Diagnosis: Monascus mellicola is phylogenetically distinct by BenA, CaM and ITS sequencing, a sexual state is not observed in culture, and the species grows restricted on CREA incubated at 25 °C. No exudates and soluble pigments are produced on the agar media used in this study.

In: Monascus section Floridani

Typus: Brazil, Recife, honey from Melipona scutellaris Jun 2014, isolated by R.N. Barbosa (holotype URM 90065, culture ex-type URM 7510 = CBS 142364 = DTO 350-E6).

Barcodes: ITS barcode: KY511726 (alternative markers: BenA = KY709143; CaM = KY611904; RPB2 = KY611943).

Colony diam, 7 d (mm): MEA 11–12; CYA 8–10; CMA 9–10; PDA 9–10; YES 10–11; OA 9–10; DG18 7–10; CYAS No growth; CREA 5–7; CYA 30 °C 10–11; CYA 37 °C 6–8; MEA 30 °C 14–15; MEA 37 °C 5–6.

Description: Colonies characters after 7 d. MEA, 25 °C: colony texture floccose, raised in centre; mycelium white; sporulation strong, conidia en masse brown; exudates absent; soluble pigments absent, reverse brown. CYA, 25 °C: colony texture velvety, low; mycelium white, sometimes inconspicuously brown; sporulation weak, conidia en masse brown; exudates absent; soluble pigments absent, reverse dark brown at centre to brownish at margins. CMA, 25 °C: colony texture velvety, low; mycelium white sometimes inconspicuously greyish olive, sporulation moderate, conidia en masse brown; exudates absent; soluble pigments absent; reverse dark brown. PDA, 25 °C: colony texture velvety, low; mycelium white sometimes inconspicuously brown; sporulation strong, conidia en masse brown; exudates absent; soluble pigments absent; reverse brownish.
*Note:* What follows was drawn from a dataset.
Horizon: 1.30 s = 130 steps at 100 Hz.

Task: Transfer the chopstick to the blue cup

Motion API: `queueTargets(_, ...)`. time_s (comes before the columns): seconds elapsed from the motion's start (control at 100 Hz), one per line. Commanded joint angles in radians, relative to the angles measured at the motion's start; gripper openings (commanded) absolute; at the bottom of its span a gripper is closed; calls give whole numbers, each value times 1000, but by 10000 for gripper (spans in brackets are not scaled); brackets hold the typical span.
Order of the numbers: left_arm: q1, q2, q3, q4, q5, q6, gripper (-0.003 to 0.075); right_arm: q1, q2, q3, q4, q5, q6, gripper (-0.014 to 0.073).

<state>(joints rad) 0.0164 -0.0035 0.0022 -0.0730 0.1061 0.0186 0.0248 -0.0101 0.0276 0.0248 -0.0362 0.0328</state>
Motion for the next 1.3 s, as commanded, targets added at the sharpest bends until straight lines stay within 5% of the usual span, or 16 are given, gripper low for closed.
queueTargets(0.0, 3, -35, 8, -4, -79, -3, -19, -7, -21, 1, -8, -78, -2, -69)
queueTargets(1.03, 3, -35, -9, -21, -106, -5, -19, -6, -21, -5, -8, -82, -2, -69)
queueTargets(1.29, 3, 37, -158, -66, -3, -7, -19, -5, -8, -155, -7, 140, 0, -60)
YES, 25 °C: colony texture velvety to floccose, low; mycelium white; sporulation strong, conidia en masse brownish; exudates absent; soluble pigments absent; reverse dark brown. OA, 25 °C: colony texture velvety, low; mycelium white, sporulation weak, conidia en masse brown; exudates absent; soluble pigments absent, reverse brown. DG18, 25 °C: colony texture velvety to floccose, low, mycelium white; sporulation absent; exudates absent; soluble pigments absent; reverse white in the margins and dark brown at centre. CYAS, 25 °C: no growth. CREA, 25 °C: mycelium white, sporulation absent; no acid production. CYA, 30 °C: colony texture velvety to floccose, low; mycelium brown, sporulation weak, conidia en masse brownish; exudates absent; soluble pigments absent; reverse brown. CYA, 37 °C: mycelium white, sporulation absent; exudates absent; soluble pigments absent, reverse brown. MEA 30 °C: mycelium white, sporulation moderate to strong, conidia en masse in shades of brown; exudates absent; soluble pigments absent; reverse brownish. MEA, 37 °C: mycelium white, sporulation in centre, weak, conidia en masse in shades of brown; exudates absent; soluble pigments absent; reverse yellow-brownish.

Mycelium abundant, hyphae irregularly branched, hyaline to pale brown when old, smooth-walled, 2.5–3 μm wide. Conidiophores basipetospora-type, variable in length, smooth, 16–32 × 1.5–2.0 μm. Conidia formed basipetally, in long chains, up to 17 conidia, globose to subglobose, smooth-walled, 2.5–5.0 × 3.5–5.0 μm diam, hyaline when young, becoming pale brown to brown with age. Agglomeration of conidia with variable size observed, 45–65 × 55–65 μm diam. Sexual morph not observed.

Fig. 8.

Monascus recifensis, URM 7524. A. Colonies from left to right (first row) MEA, CYA, OA, CMA; (second row) MEA reverse, CYA reverse, OA reverse, CMA reverse; (third row) PDA, YES, DG18, CREA; (forth row) PDA reverse, YES reverse, DG18 reverse, CREA reverse. B–D. Conidiophores. E. Conidia. Scale bars = 10 μm.

Etymology: recifensis refers to the Brazilian city Recife, the location of the type strain of this species.

Diagnosis: Monascus recifensis is phylogenetically distinct by BenA, CaM and ITS sequencing. The species is characterized by restricted growth on agar media, a sexual state is not observed, and the species doesn't produce exudates and soluble pigments on the agar media used in this study.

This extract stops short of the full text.